Estimation of the Gaming Revenue
Ever since the lockdown, the only legal gaming has been online lotto and online gambling. Now, with most major casinos re-emerging from the five-month lull in operations, the tallying of the financial losses has begun. Although Loto-Quebec has not shared precise figures, a significant drop can be expected due to the shutting down of all of the corporation’s land-based casino and gaming hall venues.
To make matters worse, physical purchasing of lottery tickets was also unavailable for half of the year, with only online purchases permitted. This, too, led to a sharp drop in revenue for this branch of the business, especially since many elderly lotto punters lack the knowledge needed for online purchasing.
Reopening of Casinos
With a quarter of the fiscal year written off, the monetary blow is expected to show on the next financial report. If we look at the income accrued from the previous fiscal year, the second quarter lottery ticket income alone stood at CA$216 million, a figure that is very much decimated this time around.

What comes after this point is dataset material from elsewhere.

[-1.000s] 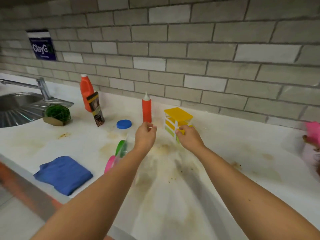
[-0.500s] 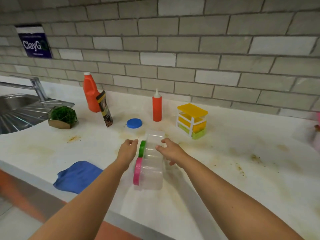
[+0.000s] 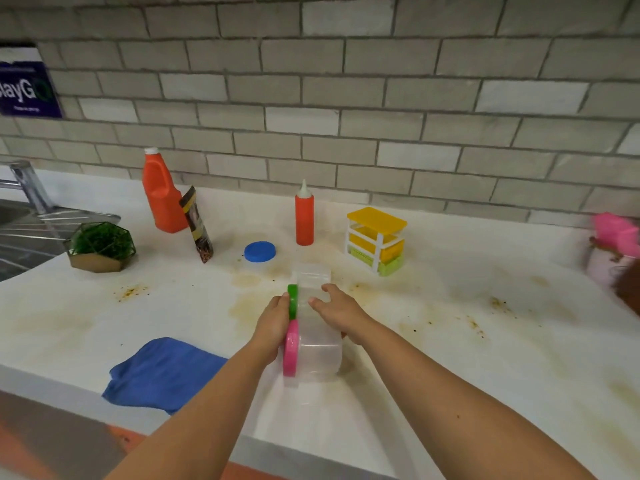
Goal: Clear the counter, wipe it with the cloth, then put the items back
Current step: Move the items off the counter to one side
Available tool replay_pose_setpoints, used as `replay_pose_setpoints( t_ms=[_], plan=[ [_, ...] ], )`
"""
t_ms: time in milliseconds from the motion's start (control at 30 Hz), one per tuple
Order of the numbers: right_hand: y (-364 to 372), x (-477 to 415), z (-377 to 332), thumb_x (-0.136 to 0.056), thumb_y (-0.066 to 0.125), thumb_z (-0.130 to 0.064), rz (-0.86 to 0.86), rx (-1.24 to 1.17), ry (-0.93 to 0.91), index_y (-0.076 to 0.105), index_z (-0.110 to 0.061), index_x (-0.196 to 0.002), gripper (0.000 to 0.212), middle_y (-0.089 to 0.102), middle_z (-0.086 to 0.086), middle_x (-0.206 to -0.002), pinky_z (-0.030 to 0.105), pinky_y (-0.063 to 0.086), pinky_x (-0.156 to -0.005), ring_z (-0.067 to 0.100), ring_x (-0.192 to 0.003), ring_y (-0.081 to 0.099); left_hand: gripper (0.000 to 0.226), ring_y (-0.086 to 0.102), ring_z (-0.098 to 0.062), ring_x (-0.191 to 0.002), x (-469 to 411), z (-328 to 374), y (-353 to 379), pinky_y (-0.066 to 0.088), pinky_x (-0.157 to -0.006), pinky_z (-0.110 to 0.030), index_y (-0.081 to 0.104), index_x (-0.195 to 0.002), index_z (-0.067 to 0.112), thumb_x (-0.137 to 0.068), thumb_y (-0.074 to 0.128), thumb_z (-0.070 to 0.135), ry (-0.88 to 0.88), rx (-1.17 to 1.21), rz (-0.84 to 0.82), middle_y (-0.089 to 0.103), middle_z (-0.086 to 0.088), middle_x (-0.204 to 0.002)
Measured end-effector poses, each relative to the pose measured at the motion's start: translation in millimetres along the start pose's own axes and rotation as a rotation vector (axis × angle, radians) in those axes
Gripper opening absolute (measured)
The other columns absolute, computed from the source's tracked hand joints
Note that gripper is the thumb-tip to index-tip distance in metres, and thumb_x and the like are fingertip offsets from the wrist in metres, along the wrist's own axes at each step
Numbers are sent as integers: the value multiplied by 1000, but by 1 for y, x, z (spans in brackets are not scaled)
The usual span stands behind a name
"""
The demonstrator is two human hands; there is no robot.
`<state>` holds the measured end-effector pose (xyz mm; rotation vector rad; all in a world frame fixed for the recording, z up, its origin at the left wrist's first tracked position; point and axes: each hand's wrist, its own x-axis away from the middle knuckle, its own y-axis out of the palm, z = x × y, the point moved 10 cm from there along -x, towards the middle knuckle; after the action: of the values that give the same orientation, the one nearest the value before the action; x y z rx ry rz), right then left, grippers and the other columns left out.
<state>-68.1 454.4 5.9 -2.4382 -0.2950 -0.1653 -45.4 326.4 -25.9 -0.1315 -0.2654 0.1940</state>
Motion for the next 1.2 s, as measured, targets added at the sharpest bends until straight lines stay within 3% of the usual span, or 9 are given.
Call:
replay_pose_setpoints(
  t_ms=[67, 233, 400, 567, 733, 867, 1000, 1200],
  plan=[
    [0, 2, -1, -95, 45, -39, 16, 3, -1, 24, -16, -147, 60, 38, 9, -147, 33, 41, -101, 27, -130, 43, 36, 61, -26, -88, 0, 6, 1, 49, -73, -36, 53, -105, 11, -98, 29, 37, 30, 10, 20, 62, -14, -101],
    [-19, 7, -8, -95, 46, -39, 109, -42, -36, 27, -15, -146, 59, 36, 8, -149, 33, 34, -109, 25, -134, 38, 31, 63, -33, -93, -4, 24, 7, 50, -88, -50, 54, -90, 19, -93, 29, 38, 99, -5, 50, 63, -13, -96],
    [-53, 15, -15, -95, 47, -38, 226, -74, -81, 29, -17, -145, 57, 37, 7, -148, 33, 35, -107, 25, -133, 39, 55, 58, -36, -102, -9, 45, 24, 45, -94, -56, 55, -108, 17, -78, 30, 56, 176, 15, 76, 56, -18, -112],
    [-96, 34, 1, -94, 48, -37, 365, -139, -75, 30, -21, -144, 56, 41, 7, -146, 32, 36, -106, 24, -131, 42, 42, 45, -26, -113, 22, 89, 66, 32, -106, -38, 42, -135, 15, -101, 26, 34, 280, 43, 28, 36, -11, -129],
    [-149, 60, 35, -95, 46, -40, 470, -182, -40, 29, -25, -145, 54, 43, 9, -142, 36, 37, -106, 25, -129, 43, 43, 41, -20, -105, 44, 113, 127, 30, -100, -32, 40, -136, 17, -100, 25, 36, 353, 55, -57, 33, -12, -135],
    [-201, 88, 75, -96, 45, -40, 548, -222, -15, 28, -25, -145, 54, 42, 10, -144, 37, 36, -108, 25, -131, 41, 44, 38, -23, -126, 64, 128, 192, 26, -109, -35, 41, -138, 22, -100, 27, 38, 387, 49, -124, 31, -10, -138],
    [-255, 120, 127, -96, 44, -39, 613, -259, 32, 30, -25, -144, 53, 42, 9, -144, 38, 35, -109, 24, -132, 41, 41, 38, -15, -105, 94, 137, 266, 25, -94, -24, 43, -136, 24, -100, 27, 36, 424, 17, -194, 34, -11, -134],
    [-334, 174, 207, -96, 45, -38, 693, -303, 71, 36, -25, -142, 49, 41, 3, -145, 38, 35, -110, 21, -130, 43, 34, 47, -21, -100, 135, 133, 373, 32, -96, -24, 50, -130, 30, -99, 35, 31, 386, 44, -277, 29, -10, -128]
  ],
)
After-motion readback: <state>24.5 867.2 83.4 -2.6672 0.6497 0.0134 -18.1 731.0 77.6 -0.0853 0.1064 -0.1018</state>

Concurrently, popular casino hotspots like Casino Montreal, Casino Mont-Tremblant, Casino Lac-Leamy and Casino Charlevoix recorded revenue of CA$191 million during the affected period, which represents a drop of CA$100 million due to the lockdown.
Since the new fiscal year has commenced on 1 April, the primary drop in revenue will be reflected for this period. Nonetheless, since all casinos had to close on 13 March, about half a month of the previous financial year will also impact the overall lost revenue tally.